Available data |

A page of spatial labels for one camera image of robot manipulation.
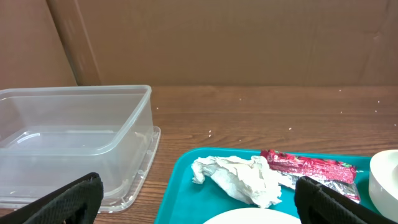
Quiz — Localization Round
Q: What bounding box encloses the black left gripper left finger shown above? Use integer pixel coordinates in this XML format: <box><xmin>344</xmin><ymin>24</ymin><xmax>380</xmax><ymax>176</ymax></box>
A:
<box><xmin>1</xmin><ymin>172</ymin><xmax>104</xmax><ymax>224</ymax></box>

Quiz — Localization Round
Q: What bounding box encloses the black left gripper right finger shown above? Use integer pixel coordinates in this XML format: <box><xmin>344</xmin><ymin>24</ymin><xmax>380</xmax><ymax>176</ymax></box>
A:
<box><xmin>294</xmin><ymin>176</ymin><xmax>397</xmax><ymax>224</ymax></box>

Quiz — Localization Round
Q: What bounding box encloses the red foil snack wrapper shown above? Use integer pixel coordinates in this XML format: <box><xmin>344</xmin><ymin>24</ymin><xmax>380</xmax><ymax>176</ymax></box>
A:
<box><xmin>261</xmin><ymin>150</ymin><xmax>361</xmax><ymax>203</ymax></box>

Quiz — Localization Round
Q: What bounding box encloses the cream white bowl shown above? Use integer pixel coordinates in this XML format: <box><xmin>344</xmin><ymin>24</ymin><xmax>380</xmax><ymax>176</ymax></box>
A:
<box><xmin>369</xmin><ymin>149</ymin><xmax>398</xmax><ymax>222</ymax></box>

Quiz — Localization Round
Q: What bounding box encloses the white napkin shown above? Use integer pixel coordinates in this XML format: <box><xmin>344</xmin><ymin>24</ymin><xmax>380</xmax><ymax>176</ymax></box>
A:
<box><xmin>191</xmin><ymin>156</ymin><xmax>295</xmax><ymax>208</ymax></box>

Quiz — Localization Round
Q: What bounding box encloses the clear plastic waste bin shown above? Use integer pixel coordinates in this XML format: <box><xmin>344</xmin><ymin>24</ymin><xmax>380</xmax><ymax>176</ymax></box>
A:
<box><xmin>1</xmin><ymin>85</ymin><xmax>160</xmax><ymax>213</ymax></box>

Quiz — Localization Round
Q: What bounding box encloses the pink round plate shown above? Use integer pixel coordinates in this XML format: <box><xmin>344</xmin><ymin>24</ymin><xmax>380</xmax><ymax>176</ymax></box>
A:
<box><xmin>204</xmin><ymin>208</ymin><xmax>301</xmax><ymax>224</ymax></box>

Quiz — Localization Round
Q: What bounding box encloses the teal serving tray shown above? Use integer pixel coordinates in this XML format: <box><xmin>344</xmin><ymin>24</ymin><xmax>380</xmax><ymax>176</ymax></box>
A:
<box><xmin>155</xmin><ymin>147</ymin><xmax>377</xmax><ymax>224</ymax></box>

Task objective |
Repeat the material above word for word and skip every image in it.

Solution to the exercise |
A page of spatial labels for one camera image of robot manipulation.
Quiz — Localization Round
Q: What bounding box encloses the black left gripper left finger shown above? Use integer pixel coordinates in this XML format: <box><xmin>344</xmin><ymin>24</ymin><xmax>380</xmax><ymax>176</ymax></box>
A:
<box><xmin>1</xmin><ymin>172</ymin><xmax>104</xmax><ymax>224</ymax></box>

Quiz — Localization Round
Q: What bounding box encloses the black left gripper right finger shown above? Use integer pixel coordinates in this XML format: <box><xmin>344</xmin><ymin>24</ymin><xmax>380</xmax><ymax>176</ymax></box>
A:
<box><xmin>294</xmin><ymin>176</ymin><xmax>397</xmax><ymax>224</ymax></box>

Quiz — Localization Round
Q: What bounding box encloses the red foil snack wrapper shown above? Use integer pixel coordinates in this XML format: <box><xmin>344</xmin><ymin>24</ymin><xmax>380</xmax><ymax>176</ymax></box>
A:
<box><xmin>261</xmin><ymin>150</ymin><xmax>361</xmax><ymax>203</ymax></box>

Quiz — Localization Round
Q: What bounding box encloses the cream white bowl shown above? Use integer pixel coordinates in this XML format: <box><xmin>344</xmin><ymin>24</ymin><xmax>380</xmax><ymax>176</ymax></box>
A:
<box><xmin>369</xmin><ymin>149</ymin><xmax>398</xmax><ymax>222</ymax></box>

Quiz — Localization Round
Q: What bounding box encloses the white napkin shown above? Use integer pixel coordinates in this XML format: <box><xmin>344</xmin><ymin>24</ymin><xmax>380</xmax><ymax>176</ymax></box>
A:
<box><xmin>191</xmin><ymin>156</ymin><xmax>295</xmax><ymax>208</ymax></box>

Quiz — Localization Round
Q: What bounding box encloses the clear plastic waste bin shown above? Use integer pixel coordinates in this XML format: <box><xmin>344</xmin><ymin>24</ymin><xmax>380</xmax><ymax>176</ymax></box>
A:
<box><xmin>1</xmin><ymin>85</ymin><xmax>160</xmax><ymax>213</ymax></box>

Quiz — Localization Round
Q: What bounding box encloses the pink round plate shown above? Use integer pixel coordinates in this XML format: <box><xmin>344</xmin><ymin>24</ymin><xmax>380</xmax><ymax>176</ymax></box>
A:
<box><xmin>204</xmin><ymin>208</ymin><xmax>301</xmax><ymax>224</ymax></box>

Quiz — Localization Round
Q: What bounding box encloses the teal serving tray shown above? Use integer pixel coordinates in this XML format: <box><xmin>344</xmin><ymin>24</ymin><xmax>380</xmax><ymax>176</ymax></box>
A:
<box><xmin>155</xmin><ymin>147</ymin><xmax>377</xmax><ymax>224</ymax></box>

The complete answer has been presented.